Obviously there's a solution. In fact, I have at least a few in mind.
The question is how efficient your solution is. That's always the question in computer science. Algorithms for most things are obvious if you're willing to accept inefficient ones.
@eugene.yarovoi My questions was: are we given only the arrays which allow such partitioning, or the array contents are arbitrary, and we shall deduce also whether the solution exists. For example, this array cannot be partitioned: {1,2}
My solution is this.
Sort the array , using any Nlog(N ) algorithm.
After sorting, If the array has N elements, pick the
first element, and the last,
Second element and the last but one th element
and so on.. Until you pick N/2 element this will for subset -1
The remaining N/2 elements will form subset 2
Please read the question. It is talking about average.
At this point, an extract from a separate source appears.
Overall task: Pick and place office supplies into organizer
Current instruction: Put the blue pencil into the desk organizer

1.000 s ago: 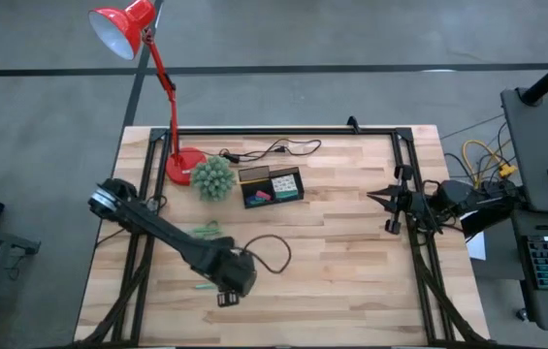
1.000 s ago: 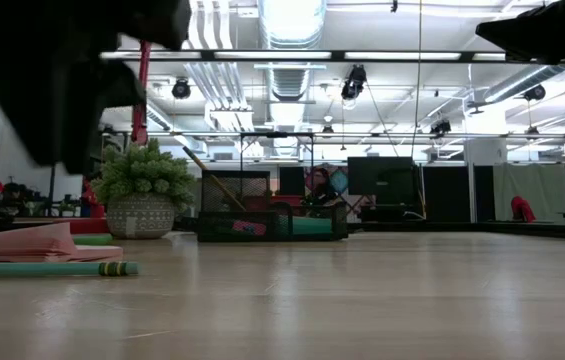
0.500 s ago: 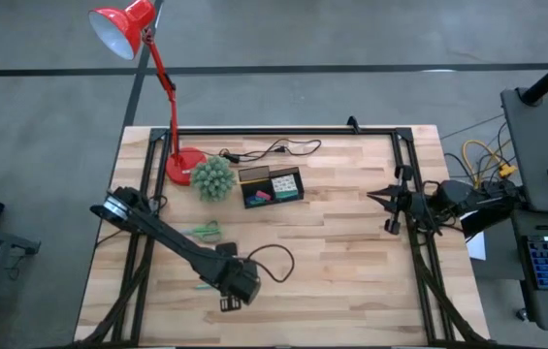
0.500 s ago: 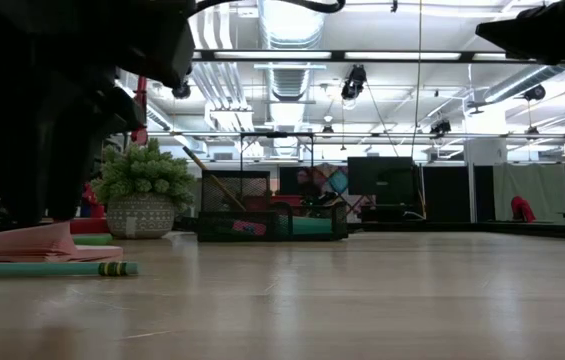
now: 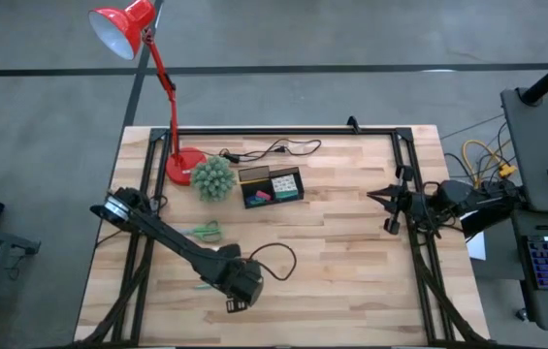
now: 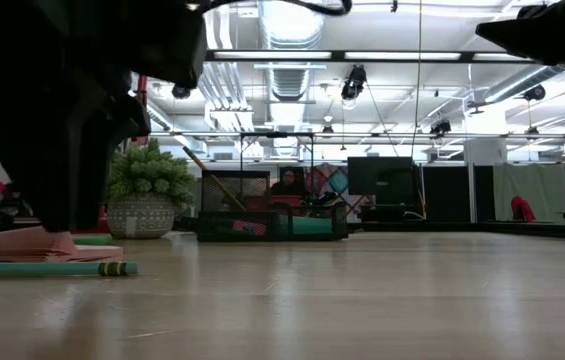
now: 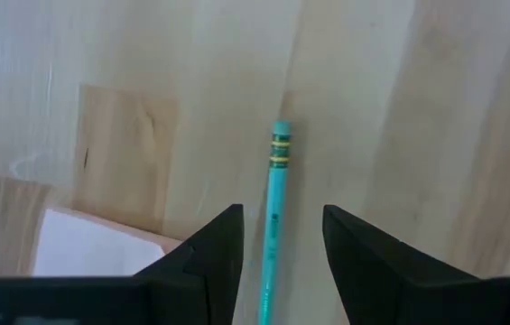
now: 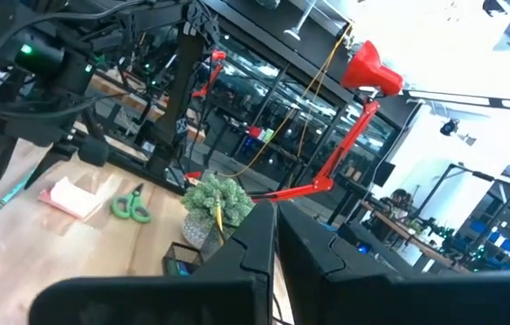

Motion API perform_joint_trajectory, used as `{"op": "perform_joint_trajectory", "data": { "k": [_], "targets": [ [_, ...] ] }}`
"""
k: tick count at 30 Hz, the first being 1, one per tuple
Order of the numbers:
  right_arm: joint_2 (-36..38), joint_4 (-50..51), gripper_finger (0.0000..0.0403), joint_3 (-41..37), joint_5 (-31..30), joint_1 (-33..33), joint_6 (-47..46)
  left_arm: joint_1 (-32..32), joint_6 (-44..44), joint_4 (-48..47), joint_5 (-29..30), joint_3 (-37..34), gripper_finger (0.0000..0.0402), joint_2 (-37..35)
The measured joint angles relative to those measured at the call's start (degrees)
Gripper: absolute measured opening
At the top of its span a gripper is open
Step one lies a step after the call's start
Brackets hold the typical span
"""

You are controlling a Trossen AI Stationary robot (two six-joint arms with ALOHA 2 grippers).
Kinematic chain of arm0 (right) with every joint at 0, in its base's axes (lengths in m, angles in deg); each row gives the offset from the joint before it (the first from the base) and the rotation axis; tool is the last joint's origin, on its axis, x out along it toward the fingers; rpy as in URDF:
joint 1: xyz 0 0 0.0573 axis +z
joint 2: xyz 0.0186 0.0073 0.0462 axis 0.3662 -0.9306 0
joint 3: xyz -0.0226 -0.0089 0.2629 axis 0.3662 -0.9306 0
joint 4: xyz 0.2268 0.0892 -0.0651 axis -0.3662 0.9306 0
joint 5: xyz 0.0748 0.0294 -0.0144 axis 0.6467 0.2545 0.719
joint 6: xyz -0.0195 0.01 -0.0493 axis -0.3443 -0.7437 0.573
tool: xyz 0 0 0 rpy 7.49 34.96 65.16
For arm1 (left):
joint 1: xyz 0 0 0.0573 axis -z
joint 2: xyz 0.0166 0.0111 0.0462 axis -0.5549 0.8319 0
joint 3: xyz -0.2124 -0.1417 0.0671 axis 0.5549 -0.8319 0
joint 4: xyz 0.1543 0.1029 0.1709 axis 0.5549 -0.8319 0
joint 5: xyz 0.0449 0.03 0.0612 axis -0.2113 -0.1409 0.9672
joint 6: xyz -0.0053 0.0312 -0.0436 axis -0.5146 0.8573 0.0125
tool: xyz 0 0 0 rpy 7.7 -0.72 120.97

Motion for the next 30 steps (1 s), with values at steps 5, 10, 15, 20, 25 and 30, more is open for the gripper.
{"op": "perform_joint_trajectory", "data": {
  "k": [5, 10, 15, 20, 25, 30],
  "targets": [
    [0.0, -0.1, 0.0009, 0.0, 0.0, 0.0, 1.9, -0.2, -1.8, 0.7, 0.3, -0.5, 0.0139, 1.6],
    [0.0, -2.2, 0.0009, 0.0, 0.0, 0.0, 3.6, -0.3, -1.6, 1.7, 0.1, -0.2, 0.0139, 3.6],
    [0.0, -4.4, 0.0009, 0.0, 0.0, 0.0, 4.2, -0.4, -1.6, 1.9, 0.0, -0.1, 0.0139, 5.1],
    [0.0, -4.5, 0.0009, 0.0, 0.0, 0.0, 5.1, -0.5, -1.6, 1.8, -0.1, 0.0, 0.0139, 5.7],
    [0.0, -4.5, 0.0009, 0.0, 0.0, 0.0, 5.1, -0.9, -1.5, 1.9, -0.3, -0.1, 0.0133, 5.5],
    [0.0, -4.6, 0.0009, 0.0, 0.0, 0.0, 5.0, -1.6, -1.6, 1.9, -0.9, -0.2, 0.0107, 5.6]
  ]
}}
The subarrays do not have to contain N/2 elements.
I don't understand... If we will not have such array then..any algo can't grantee the division of array as expected. for example : 1, 3, 4, 15. how can you divide this array.
I have manually tested it.. Might be not full proof ..
Sort the array in decreasing order..
1. take the first number and add to one diff array.. and second number add to 2nd array.. avg of 1st will 1st number avg of 2nd will be 2nd number.
2. take the next element from original array and add to array having greater average and keep track of new avg and number of element added to that array for further calculation.
3. Do the step 2 untill the last element of original array..
4. If possibility exist you will find the arrays having equal average.
it will fail in this case:
1,2,3,4,5,15,19
the solution should be 1,5,15 and 2,3,4,19
Both arrays will have avg 7, but your solution will fail in this.
can you please check correctly ..
My algo will give output as
19 5 3 1
15 4 2
which is also correct... :) there may be more then one solution and mine algo is giving one of them...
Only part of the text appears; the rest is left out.